He wants a comment to be inserted into the output document every time an <xsl:template> starts and ends. To do that, you want to find each template and make the appropriate change.

Finding templates is easy; you just write a template that matches templates. You can use <xsl:copy> to copy the template elements themselves, along with any namespace declarations on them.

Listing 2. Matching template elements
                  <xsl:template match="xsl:template">
    <xsl:copy>
	...
    </xsl:copy>
  </xsl:template>

Inserting the comment generators into the template bodies is a bit more complicated, since XSLT has specific rules about the order in which things can be written to the output. First, we need to explicitly copy the template's attributes, which must be set before any children can be added to the element. Next, because XSLT says that any <xsl:param> elements in the altered template must precede all other children (except whitespace), you need to take care of those -- otherwise your comment generator might be inserted before an <xsl:param> and break the stylesheet. Only then are you ready to alter the rest of the body (everything that isn't an <xsl:param>) to have it automagically add the comments.

Listing 3. Copying existing template content
                  <xsl:template match="xsl:template">
    <xsl:copy>
      <xsl:apply-templates select="@*"/>
      <xsl:apply-templates select="xsl:param"/>
	...
      <xsl:apply-templates select="node()[not(name()='xsl:param')]"/>
	...
    </xsl:copy>
  </xsl:template>

Now you need to fill in those remaining gaps with code to generate the appropriate comments into the output document, plus some whitespace wrapped around the comments for the sake of readability. You want something roughly like the following, in order to display the value of the template's match= attribute as part of the comment's text. (My version is a bit wordier than Stefan's suggestion because I want to be able to see at a glance which comments have been generated by this process.)

Listing 4. Unsuccessful first attempt to generate trace comments
                      <!-- THIS WON'T WORK AS SHOWN.  SEE BELOW! -->
      <xsl:text>
</xsl:text>
      <xsl:comment>
         <xsl:text>[TraceXsl Begin] match="</xsl:text>
         <xsl:value-of select="@match"/>
         <xsl:text>"</xsl:text>
      </xsl:comment>
      <xsl:text>
</xsl:text>

And similarly for the end-of-template comment.

But as I indicate above, this won't work as written.

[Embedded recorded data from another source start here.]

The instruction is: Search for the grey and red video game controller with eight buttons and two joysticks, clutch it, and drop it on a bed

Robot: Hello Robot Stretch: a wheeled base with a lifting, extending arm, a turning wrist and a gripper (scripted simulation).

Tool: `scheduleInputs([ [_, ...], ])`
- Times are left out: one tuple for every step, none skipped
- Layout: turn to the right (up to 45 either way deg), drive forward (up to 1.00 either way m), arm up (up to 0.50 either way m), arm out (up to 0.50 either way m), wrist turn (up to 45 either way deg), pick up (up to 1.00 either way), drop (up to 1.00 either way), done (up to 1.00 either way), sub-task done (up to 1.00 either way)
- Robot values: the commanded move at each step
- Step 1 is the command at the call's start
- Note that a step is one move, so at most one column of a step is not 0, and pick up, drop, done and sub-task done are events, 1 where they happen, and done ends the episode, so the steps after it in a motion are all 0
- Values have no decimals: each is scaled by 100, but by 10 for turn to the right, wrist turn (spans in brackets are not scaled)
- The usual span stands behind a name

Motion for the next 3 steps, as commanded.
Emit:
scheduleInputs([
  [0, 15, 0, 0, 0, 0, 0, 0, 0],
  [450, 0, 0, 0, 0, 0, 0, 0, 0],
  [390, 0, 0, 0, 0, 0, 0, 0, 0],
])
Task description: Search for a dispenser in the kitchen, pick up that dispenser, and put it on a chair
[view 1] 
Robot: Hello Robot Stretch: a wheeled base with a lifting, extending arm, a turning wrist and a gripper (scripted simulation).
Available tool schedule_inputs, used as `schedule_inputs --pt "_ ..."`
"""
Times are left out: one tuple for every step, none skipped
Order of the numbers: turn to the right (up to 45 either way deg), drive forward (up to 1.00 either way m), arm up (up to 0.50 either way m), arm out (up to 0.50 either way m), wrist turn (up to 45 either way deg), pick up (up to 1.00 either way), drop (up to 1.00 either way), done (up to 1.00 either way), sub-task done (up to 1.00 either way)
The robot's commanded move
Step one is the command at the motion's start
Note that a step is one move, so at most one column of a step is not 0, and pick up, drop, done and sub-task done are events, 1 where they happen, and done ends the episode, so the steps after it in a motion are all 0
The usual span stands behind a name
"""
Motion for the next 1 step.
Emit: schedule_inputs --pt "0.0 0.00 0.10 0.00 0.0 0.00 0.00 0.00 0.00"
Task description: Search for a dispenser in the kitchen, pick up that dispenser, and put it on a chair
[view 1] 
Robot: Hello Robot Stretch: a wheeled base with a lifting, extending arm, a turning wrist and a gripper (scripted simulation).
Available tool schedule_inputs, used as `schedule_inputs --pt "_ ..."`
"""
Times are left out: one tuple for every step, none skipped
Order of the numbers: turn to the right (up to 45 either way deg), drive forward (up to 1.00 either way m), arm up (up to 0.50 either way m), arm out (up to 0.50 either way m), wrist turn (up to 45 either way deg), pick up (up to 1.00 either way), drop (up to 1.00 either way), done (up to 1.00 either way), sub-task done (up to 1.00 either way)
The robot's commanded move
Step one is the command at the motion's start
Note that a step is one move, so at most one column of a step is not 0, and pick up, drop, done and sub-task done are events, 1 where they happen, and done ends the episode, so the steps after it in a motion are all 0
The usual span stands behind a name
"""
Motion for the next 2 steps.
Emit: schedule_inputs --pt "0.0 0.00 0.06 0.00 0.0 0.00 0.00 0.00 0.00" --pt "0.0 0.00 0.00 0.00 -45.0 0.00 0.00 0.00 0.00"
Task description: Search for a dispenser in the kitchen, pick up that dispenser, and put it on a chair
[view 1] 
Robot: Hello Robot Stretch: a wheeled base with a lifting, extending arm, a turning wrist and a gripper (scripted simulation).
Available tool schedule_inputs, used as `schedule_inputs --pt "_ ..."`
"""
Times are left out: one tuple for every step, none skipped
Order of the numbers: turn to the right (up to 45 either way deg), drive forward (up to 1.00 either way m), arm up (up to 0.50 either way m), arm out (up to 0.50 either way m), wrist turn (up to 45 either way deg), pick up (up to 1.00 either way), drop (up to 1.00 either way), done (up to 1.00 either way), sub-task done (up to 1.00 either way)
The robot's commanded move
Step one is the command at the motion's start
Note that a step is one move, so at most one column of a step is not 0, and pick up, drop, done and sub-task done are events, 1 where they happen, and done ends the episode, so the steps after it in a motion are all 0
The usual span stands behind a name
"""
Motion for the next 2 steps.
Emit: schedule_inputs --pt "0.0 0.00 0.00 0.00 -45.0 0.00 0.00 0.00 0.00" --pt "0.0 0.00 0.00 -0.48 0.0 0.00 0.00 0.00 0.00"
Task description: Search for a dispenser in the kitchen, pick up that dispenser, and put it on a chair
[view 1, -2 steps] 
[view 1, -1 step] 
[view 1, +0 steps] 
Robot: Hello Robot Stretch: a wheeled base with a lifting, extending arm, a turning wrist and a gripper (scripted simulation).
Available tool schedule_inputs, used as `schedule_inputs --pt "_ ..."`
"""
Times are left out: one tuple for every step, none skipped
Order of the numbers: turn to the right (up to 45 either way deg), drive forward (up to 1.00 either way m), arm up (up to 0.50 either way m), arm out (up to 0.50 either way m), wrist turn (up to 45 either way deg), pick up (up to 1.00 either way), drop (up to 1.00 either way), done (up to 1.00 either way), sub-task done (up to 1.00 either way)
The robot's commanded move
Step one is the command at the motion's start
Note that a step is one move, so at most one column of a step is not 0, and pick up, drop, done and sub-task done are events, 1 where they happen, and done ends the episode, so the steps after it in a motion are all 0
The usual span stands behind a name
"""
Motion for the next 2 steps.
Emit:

If you tried it, you'd find that the <xsl:text> and <xsl:comment> were interpreted while you were styling the stylesheet. But you want some of those instructions to be written to the generated stylesheet, and executed only when it runs!

Luckily, XSLT's designers anticipated this problem, and gave two solutions.

One is to explicitly build the desired output elements using the <xsl:element> and <xsl:attribute> directives (see Resources). This is a very powerful mechanism that allows you to construct just about any document structure you need, and can use the full power of XPath and XSLT to set not only the contents but the names and namespaces. However it is somewhat verbose, even if you take advantage of the fact that <xsl:element> assumes the correct namespace based on the context in which the element name was specified:

Listing 5. Generating a trace comment, with assist from <xsl:element>
                      <!-- THIS ONE WORKS! -->
      <xsl:element name="xsl:text" xml:space="preserve">
</xsl:element>
      <xsl:element name="xsl:comment">
         <xsl:text>[TraceXSL Begin] match="</xsl:text>
         <xsl:value-of select="@match"/>
         <xsl:text>"</xsl:text>
      </xsl:element>
      <xsl:element name="xsl:text" xml:space="preserve">
</xsl:element>

The other solution is to use the <xsl:namespace-alias> mechanism (see Resources). With a namespace alias, you can use one namespace for literal result elements (and attributes) inside a stylesheet, and have it converted to another namespace when the generated document is written out. To use this feature, define a temporary namespace at the top of your stylesheet-for-stylesheets, and tell XSLT that when it sees that namespace it should actually output the standard XSL namespace instead.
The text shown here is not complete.